# ASSIGNMENT
Every line in the data below that holds "Returning" should be found and copied.

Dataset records
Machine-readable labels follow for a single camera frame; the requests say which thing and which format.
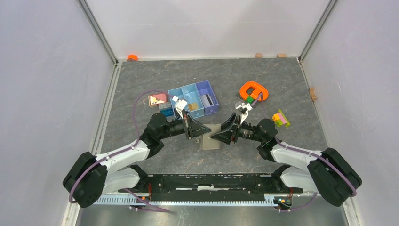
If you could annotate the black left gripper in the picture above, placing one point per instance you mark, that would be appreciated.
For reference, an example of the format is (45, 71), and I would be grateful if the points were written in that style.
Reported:
(192, 128)

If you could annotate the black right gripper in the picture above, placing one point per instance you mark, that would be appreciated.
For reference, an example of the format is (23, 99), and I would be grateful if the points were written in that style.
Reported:
(226, 136)

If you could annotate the gold card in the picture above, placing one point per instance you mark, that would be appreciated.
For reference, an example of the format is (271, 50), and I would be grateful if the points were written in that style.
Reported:
(193, 107)

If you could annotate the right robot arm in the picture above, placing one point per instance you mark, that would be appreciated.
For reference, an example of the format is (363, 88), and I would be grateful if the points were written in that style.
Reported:
(324, 172)

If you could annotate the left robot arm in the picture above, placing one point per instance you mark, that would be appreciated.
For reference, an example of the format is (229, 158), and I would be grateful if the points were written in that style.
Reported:
(94, 175)

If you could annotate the pink card box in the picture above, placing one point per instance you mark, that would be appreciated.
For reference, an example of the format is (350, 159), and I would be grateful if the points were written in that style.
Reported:
(156, 99)

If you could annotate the light blue middle drawer box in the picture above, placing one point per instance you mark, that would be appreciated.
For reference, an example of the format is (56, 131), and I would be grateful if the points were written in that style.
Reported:
(193, 96)

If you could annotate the light blue drawer box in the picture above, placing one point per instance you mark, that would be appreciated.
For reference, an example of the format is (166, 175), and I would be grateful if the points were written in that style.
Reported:
(193, 96)
(178, 94)

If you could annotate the purple plastic drawer box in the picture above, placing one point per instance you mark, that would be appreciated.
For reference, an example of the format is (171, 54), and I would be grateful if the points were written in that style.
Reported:
(204, 87)

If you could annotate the blue building block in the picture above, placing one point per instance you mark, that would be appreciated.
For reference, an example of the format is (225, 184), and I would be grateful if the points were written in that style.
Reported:
(167, 112)

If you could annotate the clear plastic block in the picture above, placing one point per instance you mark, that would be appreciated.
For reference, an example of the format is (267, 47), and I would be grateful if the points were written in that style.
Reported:
(166, 105)

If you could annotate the green block on black plate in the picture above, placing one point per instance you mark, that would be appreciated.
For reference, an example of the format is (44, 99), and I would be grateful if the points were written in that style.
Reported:
(250, 100)

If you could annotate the light blue left drawer box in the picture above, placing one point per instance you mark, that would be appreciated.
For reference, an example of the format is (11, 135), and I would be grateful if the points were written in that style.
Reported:
(178, 94)

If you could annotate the colourful building block stack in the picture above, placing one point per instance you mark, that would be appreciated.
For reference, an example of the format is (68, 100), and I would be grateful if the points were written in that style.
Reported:
(280, 119)

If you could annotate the wooden arch piece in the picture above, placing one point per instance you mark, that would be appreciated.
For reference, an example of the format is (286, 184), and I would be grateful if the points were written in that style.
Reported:
(312, 94)

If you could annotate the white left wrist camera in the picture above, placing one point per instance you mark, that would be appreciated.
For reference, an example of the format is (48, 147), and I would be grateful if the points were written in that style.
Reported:
(180, 105)

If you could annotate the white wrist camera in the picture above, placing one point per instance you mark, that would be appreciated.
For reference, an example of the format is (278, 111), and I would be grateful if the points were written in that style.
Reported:
(180, 105)
(244, 109)

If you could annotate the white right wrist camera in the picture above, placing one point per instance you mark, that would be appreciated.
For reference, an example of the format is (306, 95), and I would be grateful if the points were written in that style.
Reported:
(244, 109)

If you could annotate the orange plastic ring toy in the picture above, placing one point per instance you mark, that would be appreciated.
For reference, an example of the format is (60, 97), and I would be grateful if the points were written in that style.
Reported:
(251, 91)

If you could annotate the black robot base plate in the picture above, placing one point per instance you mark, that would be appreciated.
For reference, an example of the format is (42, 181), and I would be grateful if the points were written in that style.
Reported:
(209, 187)

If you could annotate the orange cap at wall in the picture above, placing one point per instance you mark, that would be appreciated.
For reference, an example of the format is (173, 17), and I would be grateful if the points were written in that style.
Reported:
(132, 57)

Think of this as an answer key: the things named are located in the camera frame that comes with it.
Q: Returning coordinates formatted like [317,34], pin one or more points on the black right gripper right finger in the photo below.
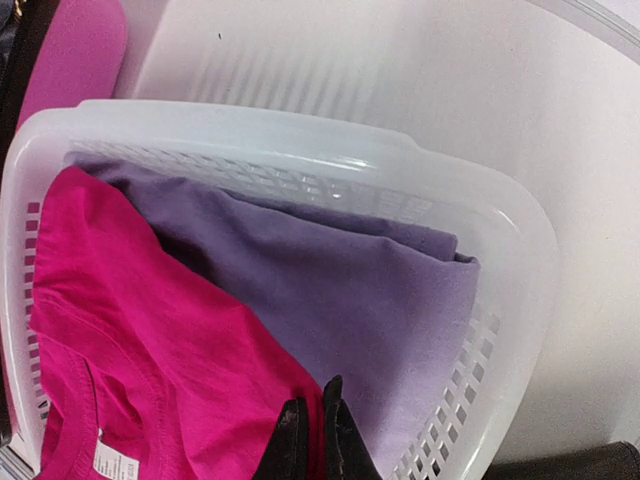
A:
[347,457]

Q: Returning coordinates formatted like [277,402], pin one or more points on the pink and black drawer organizer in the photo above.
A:
[619,460]

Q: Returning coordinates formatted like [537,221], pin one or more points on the red garment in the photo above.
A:
[143,358]

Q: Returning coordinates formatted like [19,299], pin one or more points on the pink hard-shell kids suitcase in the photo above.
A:
[54,54]

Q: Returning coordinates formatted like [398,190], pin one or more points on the lilac purple shirt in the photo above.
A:
[386,305]

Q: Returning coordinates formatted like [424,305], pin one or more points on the white perforated plastic basket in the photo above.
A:
[348,168]

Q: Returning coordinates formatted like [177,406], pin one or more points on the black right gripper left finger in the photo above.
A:
[285,442]

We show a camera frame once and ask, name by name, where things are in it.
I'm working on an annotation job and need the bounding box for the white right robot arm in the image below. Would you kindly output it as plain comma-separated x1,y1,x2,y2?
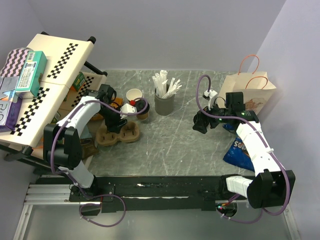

# SOLUTION
Q: Returning coordinates formatted like [317,34], pin one or more points on the black right gripper right finger in the photo below.
Q: Returning coordinates formatted like [277,402], pin one or more points on the pink and black drawer organizer in the photo above.
Q: Returning coordinates formatted like [537,221], pin one or more points on the red garment in the photo above.
Q: Returning coordinates formatted like [19,299], pin one or more points on the pink hard-shell kids suitcase in the photo above.
Q: Returning coordinates formatted like [398,190], pin one or more points on the lilac purple shirt in the photo above.
Q: Returning coordinates formatted like [424,305], pin one or more points on the white perforated plastic basket in the photo above.
Q: Returning coordinates formatted like [177,406], pin one or more points on the black right gripper left finger in the photo above.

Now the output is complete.